According to the present invention, a reference sample and a sample to be measured are arranged in series between two polarizers, and the data of the sample to be measured can be processed based on the data of the reference sample. Therefore, by using the same material with the same thickness as the sample to be measured as the reference sample, various factors are eliminated and only the optical axis direction can be measured with high precision. In addition, since the sample to be measured guide rail is provided extending outside the case and the sample to be measured is held in a long holder that is displaced along the guide rail, the size of the case that accommodates the orthogonal Nicol optical system is reduced. However, it has become possible to measure a much larger sample at once and continuously. Furthermore, a light-shielding screen and a pair of light-shielding rollers are installed inside the entrance and exit that pass through the case, so that the pair of light-shielding rollers regulates the posture of the sample to be measured on the guide rail while preventing any foreign matter from leaking through the gap between the light-shielding screens. It has the effect of blocking light well and improving the accuracy of measurement data, as well as allowing continuous measurement work to be carried out smoothly and with high efficiency.

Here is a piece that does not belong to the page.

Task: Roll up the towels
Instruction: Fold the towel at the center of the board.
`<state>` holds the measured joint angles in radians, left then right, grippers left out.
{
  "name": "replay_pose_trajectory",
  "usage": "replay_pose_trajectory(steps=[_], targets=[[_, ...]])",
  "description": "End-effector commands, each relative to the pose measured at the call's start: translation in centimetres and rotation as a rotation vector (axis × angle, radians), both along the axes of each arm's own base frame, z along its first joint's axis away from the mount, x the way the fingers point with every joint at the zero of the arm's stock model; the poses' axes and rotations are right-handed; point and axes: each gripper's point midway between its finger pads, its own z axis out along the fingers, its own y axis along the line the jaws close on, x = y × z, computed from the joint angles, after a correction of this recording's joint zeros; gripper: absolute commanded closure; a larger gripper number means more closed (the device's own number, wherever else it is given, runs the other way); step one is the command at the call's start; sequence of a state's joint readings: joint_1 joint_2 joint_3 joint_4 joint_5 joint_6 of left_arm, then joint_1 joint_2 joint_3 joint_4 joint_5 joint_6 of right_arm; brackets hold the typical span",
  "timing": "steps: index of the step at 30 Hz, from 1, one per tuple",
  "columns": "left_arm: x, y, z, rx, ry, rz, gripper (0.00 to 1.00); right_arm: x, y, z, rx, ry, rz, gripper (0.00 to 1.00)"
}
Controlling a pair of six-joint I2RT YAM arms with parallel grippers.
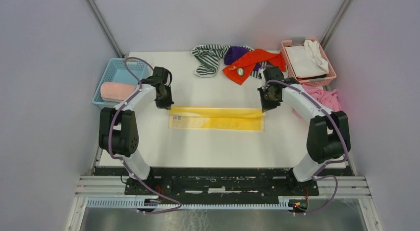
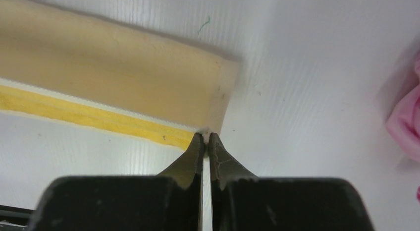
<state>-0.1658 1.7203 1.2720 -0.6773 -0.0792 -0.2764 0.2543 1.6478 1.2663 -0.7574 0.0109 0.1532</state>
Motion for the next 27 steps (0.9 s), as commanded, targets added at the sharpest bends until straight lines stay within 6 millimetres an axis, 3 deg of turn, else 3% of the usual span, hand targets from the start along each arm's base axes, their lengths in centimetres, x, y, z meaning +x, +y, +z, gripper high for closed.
replay_pose_trajectory(steps=[1,11,19,27], targets=[[-1.4,1.3,-0.4,0.021,-0.003,0.069,0.97,-1.2,-1.0,-1.6,-0.038,0.019,-0.082,0.92],[-2.7,1.7,-3.2,0.047,0.096,0.082,0.97,-3.0,-1.3,-6.0,-0.045,0.107,-0.142,0.91],[-2.9,1.8,-3.0,0.055,0.099,0.089,0.95,-3.4,-0.8,-6.1,-0.012,0.113,-0.142,0.89],[-4.2,1.5,-3.3,0.025,0.115,0.112,0.86,-4.7,-0.6,-7.2,0.003,0.156,-0.151,0.83]])
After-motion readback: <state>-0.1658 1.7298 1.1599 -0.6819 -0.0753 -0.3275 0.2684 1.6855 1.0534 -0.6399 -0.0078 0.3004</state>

[Brief explanation of drawings]

FIG. 1 is a perspective view showing the prior art, and FIG. 2 is a partially cutaway perspective view of an embodiment of the present invention. 1... Light source, 3a, 3b... Polarizer, 4... Light receiver, 10... Sample to be measured, 11... Holder, 2
0...Reference sample, 35...Transport belt, 37...
... Guide rail, 38 ... Guide roll, 40 ... Case, 50 ... Light-shielding hood, 51 ... Light-shielding screen, 52 ... Light-shielding roller.

Claims (1)

[Claims] 1 Arrange two polarizers whose optical axes are orthogonal to each other between a light source and a light receiver to configure an orthogonal Nicol optical system,
In an apparatus in which a reference sample, which is rotatable by an external operating means and can be freely added to and subtracted from the optical system, and a sample to be measured are arranged in series between these two polarizers, the orthogonal Nicol optical The system is housed in a light-shielding case, and a sample guide rail is provided that extends to the outside of the case through two opposing side walls of the light-shielding case in a direction perpendicular to the arrangement direction of the optical system. The sample to be measured is held in an elongated holder that slides along the holder, and a light-shielding screen is provided inside the entrance and exit where the elongated holder penetrates the two side walls of the light-shielding case, and the light-shielding screen A continuous optical axis direction measuring device characterized in that a pair of light shielding rollers are provided on both sides of the guide rail inside the optical axis direction.